*YOUR TASK*: Only the lines below between the one holding "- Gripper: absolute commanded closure" and the one holding "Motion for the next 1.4", inclusive, are to be reproduced word for word; the pictures are to be left out.

--

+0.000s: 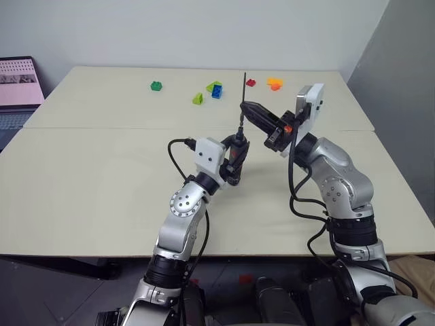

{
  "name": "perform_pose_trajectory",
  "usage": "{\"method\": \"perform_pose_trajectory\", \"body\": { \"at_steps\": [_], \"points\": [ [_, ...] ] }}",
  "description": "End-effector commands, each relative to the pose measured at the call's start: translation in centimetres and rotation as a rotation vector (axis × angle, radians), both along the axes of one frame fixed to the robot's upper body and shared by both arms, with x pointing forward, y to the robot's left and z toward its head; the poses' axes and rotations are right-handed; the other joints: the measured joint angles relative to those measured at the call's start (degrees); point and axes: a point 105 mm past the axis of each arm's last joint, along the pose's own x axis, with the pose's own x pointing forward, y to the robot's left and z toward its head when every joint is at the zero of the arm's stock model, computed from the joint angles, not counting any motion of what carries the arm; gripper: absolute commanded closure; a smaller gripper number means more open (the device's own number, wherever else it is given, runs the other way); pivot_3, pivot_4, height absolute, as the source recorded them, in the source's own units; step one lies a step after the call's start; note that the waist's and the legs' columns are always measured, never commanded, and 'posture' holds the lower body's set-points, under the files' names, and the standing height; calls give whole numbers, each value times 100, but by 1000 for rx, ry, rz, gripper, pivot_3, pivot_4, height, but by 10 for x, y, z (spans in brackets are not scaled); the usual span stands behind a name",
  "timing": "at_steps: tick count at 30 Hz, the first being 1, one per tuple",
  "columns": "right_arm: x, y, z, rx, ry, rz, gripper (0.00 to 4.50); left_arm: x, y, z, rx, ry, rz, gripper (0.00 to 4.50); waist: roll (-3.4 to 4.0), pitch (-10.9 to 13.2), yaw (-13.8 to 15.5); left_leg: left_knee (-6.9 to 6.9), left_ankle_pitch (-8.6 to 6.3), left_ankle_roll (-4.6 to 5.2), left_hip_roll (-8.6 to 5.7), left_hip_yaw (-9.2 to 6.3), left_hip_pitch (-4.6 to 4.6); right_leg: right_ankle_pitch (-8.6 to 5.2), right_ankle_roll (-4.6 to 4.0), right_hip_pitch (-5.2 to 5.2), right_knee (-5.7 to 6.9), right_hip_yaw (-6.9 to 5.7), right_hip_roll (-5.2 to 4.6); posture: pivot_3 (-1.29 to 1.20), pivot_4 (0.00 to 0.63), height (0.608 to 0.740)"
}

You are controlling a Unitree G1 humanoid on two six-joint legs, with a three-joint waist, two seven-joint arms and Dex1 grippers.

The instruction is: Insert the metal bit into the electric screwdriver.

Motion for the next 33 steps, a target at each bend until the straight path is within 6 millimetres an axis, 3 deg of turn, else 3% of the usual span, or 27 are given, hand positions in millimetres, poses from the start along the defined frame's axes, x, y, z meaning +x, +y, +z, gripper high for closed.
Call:
{"method": "perform_pose_trajectory", "body": {
  "at_steps": [1, 24, 33],
  "points": [
    [-5, 1, 14, 13, -63, 16, 4500, -2, -1, 2, 5, -7, -6, 2862, 0, 0, 0, -1, 0, 0, 0, 0, 0, 0, 0, 0, -3, 0, 0, 0, 150, 740],
    [-3, 1, 1, -15, -36, 14, 4500, -3, 0, 2, 7, -5, -4, 2862, 0, 0, 0, -13, 0, 0, 1, 0, -3, 1, 1, 4, -29, 0, -1, 0, 150, 740],
    [-7, -3, 18, 63, -50, 21, 4500, -3, 2, 0, 13, -1, -3, 2862, 0, 0, 1, -15, 0, 0, 1, 0, -3, 2, 2, 4, -31, 0, -1, 0, 150, 740]
  ]
}}
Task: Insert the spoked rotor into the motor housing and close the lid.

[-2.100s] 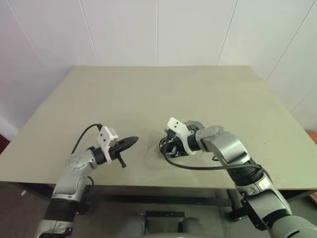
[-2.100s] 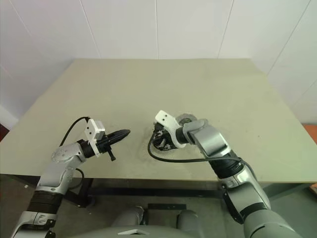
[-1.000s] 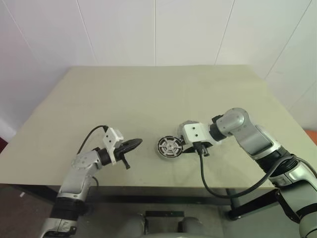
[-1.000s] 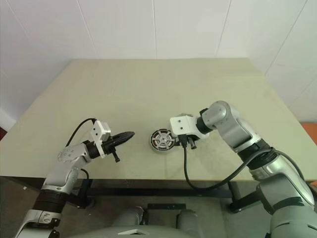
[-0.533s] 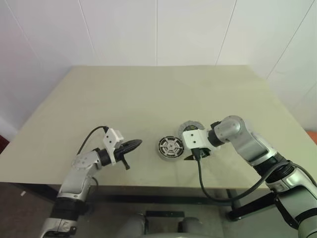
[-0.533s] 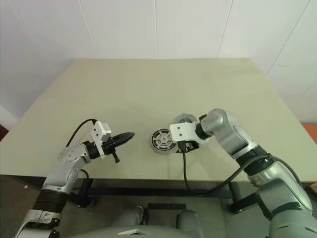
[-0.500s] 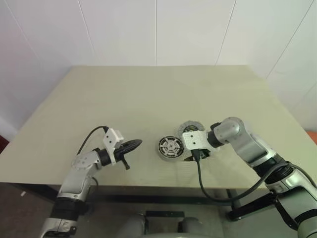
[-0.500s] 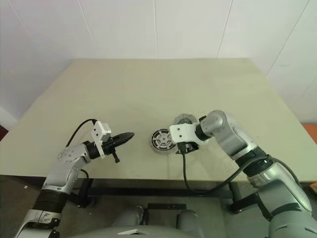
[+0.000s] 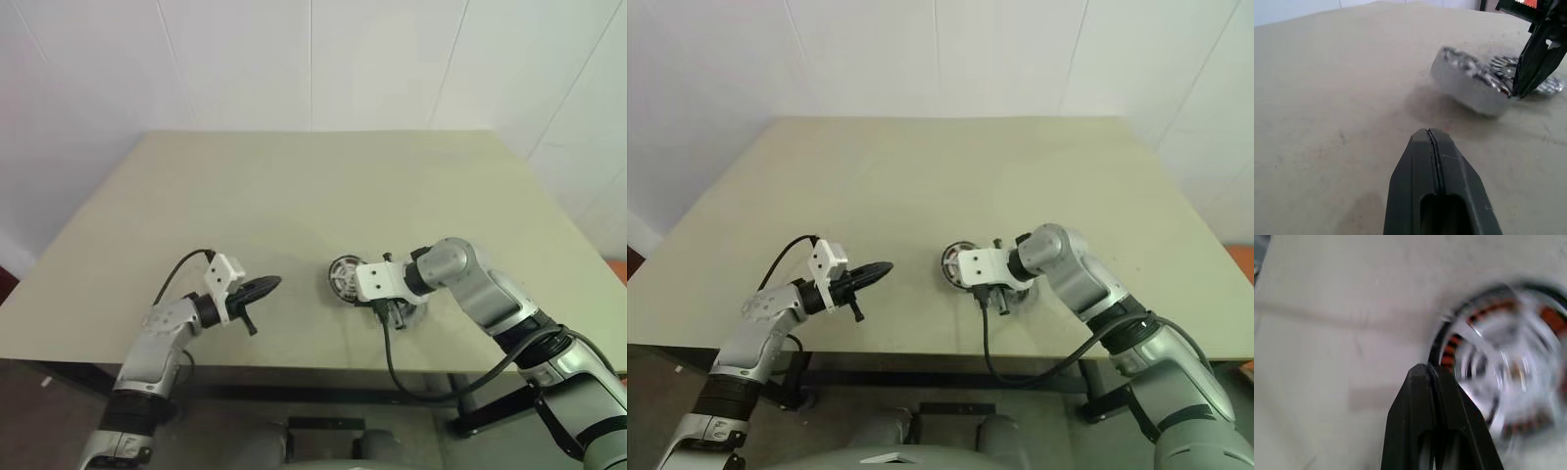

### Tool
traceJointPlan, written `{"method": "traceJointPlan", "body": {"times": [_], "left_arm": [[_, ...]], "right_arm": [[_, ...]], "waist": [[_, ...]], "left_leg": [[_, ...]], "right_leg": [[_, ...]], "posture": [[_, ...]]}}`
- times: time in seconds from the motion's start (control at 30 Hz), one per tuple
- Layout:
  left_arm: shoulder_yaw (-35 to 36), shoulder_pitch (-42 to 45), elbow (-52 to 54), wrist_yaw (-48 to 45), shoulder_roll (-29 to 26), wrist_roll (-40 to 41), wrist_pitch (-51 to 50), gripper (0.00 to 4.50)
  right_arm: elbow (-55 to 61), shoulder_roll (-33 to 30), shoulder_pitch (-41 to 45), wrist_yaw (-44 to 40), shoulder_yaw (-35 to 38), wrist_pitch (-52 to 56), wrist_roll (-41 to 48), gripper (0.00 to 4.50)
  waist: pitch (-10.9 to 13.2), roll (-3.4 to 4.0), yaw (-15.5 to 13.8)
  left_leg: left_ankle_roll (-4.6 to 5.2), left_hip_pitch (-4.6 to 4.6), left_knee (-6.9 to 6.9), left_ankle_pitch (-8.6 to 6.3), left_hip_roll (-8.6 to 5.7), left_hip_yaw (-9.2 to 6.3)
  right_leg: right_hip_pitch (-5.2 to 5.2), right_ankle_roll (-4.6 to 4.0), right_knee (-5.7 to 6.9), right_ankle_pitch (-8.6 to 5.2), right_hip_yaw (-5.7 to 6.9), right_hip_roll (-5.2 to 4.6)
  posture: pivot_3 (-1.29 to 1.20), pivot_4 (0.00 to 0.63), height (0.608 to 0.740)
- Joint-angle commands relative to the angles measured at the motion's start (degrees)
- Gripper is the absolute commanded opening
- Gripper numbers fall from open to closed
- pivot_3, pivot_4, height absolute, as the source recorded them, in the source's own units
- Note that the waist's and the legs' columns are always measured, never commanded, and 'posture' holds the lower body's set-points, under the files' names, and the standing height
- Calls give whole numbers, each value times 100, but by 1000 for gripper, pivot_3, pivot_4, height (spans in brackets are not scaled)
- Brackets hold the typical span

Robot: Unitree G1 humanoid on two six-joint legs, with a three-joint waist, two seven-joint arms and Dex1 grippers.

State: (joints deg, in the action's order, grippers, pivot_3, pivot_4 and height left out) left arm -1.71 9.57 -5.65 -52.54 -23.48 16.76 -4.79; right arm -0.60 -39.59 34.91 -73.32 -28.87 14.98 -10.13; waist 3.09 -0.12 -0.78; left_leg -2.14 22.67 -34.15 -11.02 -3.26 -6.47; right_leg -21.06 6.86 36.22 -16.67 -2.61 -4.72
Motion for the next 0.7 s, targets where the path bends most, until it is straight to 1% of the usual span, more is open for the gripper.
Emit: {"method": "traceJointPlan", "body": {"times": [0.03, 0.2, 0.47, 0.6, 0.7], "left_arm": [[-30, 95, 69, 4, -18, -6, 20, 0], [-66, 120, 25, 22, -5, -24, 37, 0], [-121, 175, -63, 32, 6, -50, 94, 0], [-118, 182, -70, 28, 2, -45, 103, 0], [-115, 187, -73, 23, -7, -44, 108, 0]], "right_arm": [[149, -43, 62, -104, 144, 231, 96, 8], [457, -200, 16, -333, 200, 471, 231, 8], [939, -746, -208, -836, 204, 687, 492, 8], [916, -613, -187, -687, 155, 797, 495, 8], [993, -654, -257, -790, 71, 787, 517, 8]], "waist": [[0, 0, 5], [0, 1, -3], [0, 0, -5], [0, 0, 4], [1, 0, -5]], "left_leg": [[0, 0, 0, 0, 0, 0], [1, 6, 2, 1, 0, -4], [4, 20, 1, 2, -1, -3], [0, 19, 1, 0, 0, -3], [0, 19, 1, 0, 0, -3]], "right_leg": [[0, 0, 0, 0, -1, -2], [-6, 0, 0, 0, 1, -1], [-15, 1, -5, 0, 2, -2], [-15, 1, -5, 0, 2, -2], [-14, 1, -5, 0, 2, -2]], "posture": [[0, 0, 740], [0, 0, 740], [0, 0, 740], [0, 0, 740], [0, 0, 740]]}}
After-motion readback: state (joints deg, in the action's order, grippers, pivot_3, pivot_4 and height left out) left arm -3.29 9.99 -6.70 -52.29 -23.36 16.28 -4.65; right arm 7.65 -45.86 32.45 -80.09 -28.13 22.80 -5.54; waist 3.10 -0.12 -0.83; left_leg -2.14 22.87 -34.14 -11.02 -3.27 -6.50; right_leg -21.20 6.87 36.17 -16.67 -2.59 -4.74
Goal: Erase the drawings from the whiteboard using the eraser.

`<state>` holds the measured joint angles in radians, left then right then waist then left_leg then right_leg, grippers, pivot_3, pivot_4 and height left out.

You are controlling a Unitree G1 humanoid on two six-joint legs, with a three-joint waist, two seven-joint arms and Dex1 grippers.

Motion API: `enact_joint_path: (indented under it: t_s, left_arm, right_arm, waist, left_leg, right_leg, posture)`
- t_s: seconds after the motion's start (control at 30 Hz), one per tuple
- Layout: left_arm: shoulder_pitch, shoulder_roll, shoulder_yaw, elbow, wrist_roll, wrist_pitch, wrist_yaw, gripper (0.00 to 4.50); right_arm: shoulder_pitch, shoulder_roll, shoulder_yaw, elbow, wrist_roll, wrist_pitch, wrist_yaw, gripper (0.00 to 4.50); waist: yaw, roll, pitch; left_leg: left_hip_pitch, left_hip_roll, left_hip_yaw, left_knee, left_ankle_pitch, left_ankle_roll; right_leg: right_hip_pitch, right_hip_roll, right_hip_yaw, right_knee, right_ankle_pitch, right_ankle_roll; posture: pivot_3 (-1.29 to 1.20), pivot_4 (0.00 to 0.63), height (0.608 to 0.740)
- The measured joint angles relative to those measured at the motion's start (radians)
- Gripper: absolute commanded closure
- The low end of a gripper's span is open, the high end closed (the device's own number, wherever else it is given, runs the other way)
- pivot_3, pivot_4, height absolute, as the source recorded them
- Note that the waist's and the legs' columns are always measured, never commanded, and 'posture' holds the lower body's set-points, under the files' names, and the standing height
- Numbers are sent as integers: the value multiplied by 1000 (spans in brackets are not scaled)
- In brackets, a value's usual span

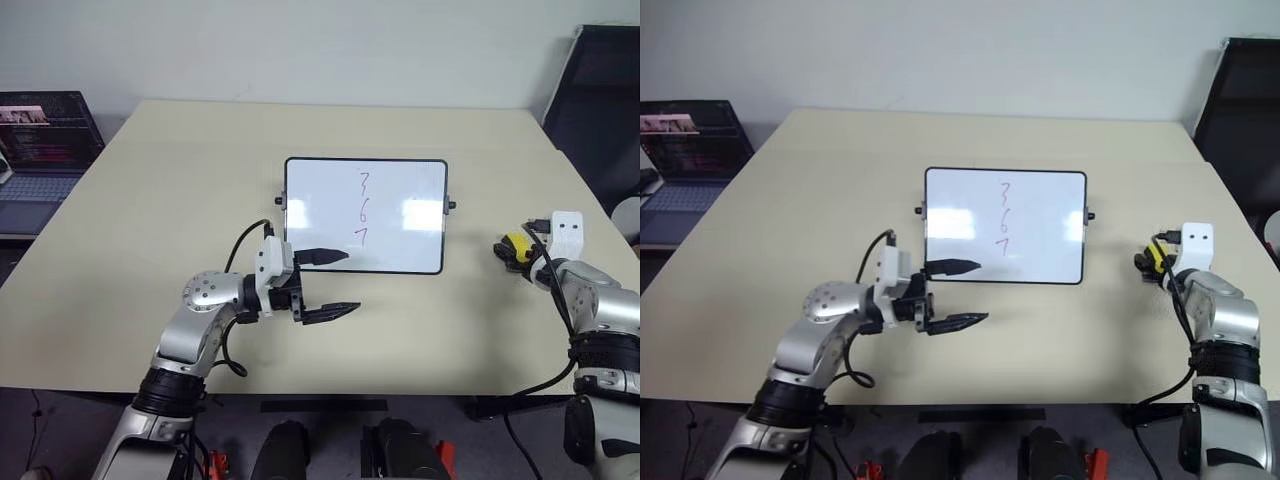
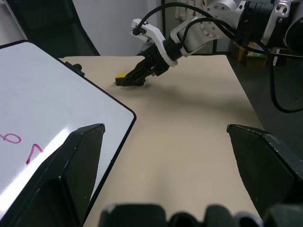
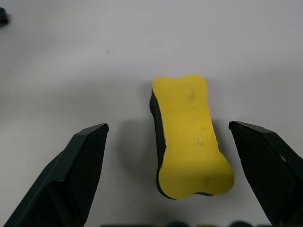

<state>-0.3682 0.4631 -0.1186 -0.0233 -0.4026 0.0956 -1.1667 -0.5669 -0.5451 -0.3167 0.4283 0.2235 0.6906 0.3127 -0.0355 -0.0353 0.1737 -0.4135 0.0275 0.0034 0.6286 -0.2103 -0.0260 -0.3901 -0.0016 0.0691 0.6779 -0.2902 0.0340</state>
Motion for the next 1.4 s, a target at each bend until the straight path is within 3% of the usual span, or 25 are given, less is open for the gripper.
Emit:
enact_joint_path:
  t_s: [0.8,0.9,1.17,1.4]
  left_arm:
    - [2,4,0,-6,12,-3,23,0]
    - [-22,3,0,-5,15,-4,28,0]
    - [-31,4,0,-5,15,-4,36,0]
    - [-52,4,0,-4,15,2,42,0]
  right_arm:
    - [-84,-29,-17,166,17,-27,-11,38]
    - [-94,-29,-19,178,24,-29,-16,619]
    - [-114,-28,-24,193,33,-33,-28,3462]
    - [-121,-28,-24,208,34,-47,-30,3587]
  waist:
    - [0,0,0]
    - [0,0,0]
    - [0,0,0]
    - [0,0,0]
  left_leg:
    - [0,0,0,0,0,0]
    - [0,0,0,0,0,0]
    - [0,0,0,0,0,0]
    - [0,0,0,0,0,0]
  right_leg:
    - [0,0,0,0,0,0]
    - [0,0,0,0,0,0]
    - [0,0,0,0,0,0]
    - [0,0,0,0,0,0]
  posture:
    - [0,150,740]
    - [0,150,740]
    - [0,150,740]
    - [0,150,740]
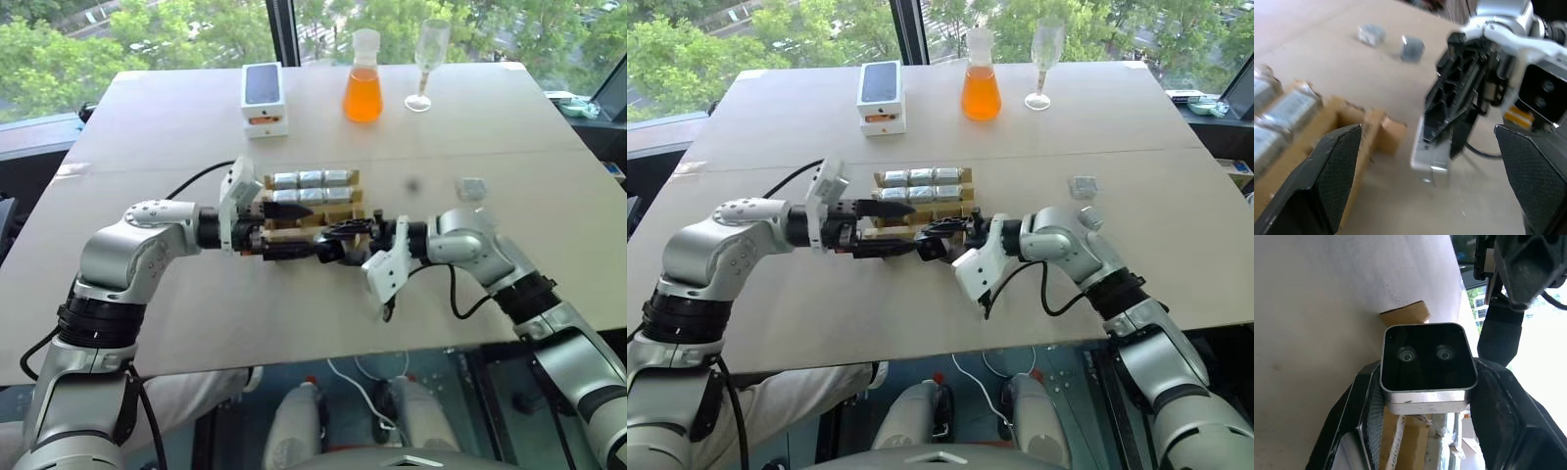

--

*EXERCISE RESULT*:
- Gripper: absolute commanded closure
- The low end of a gripper's span is open, the high end closed (the device's own number, wherever else it is given, runs the other way)
- pivot_3, pivot_4, height absolute, as the source recorded them
- Note that the waist's and the legs' columns are always measured, never commanded, and 'posture' holds the lower body's set-points, under the files' names, and the standing height
- Numbers are sent as integers: the value multiplied by 1000 (spans in brackets are not scaled)
- In brackets, a value's usual span


<state>-0.3682 0.4631 -0.1186 -0.0233 -0.4026 0.0956 -1.1667 -0.5669 -0.5451 -0.3167 0.4283 0.2235 0.6906 0.3127 -0.0355 -0.0353 0.1737 -0.4135 0.0275 0.0034 0.6286 -0.2103 -0.0260 -0.3901 -0.0016 0.0691 0.6779 -0.2902 0.0340</state>
Motion for the next 1.4 s, a target at each bend until the straight path is within 3% of the usual span, or 25 are given, less is open for the gripper.

This output contains the full answer.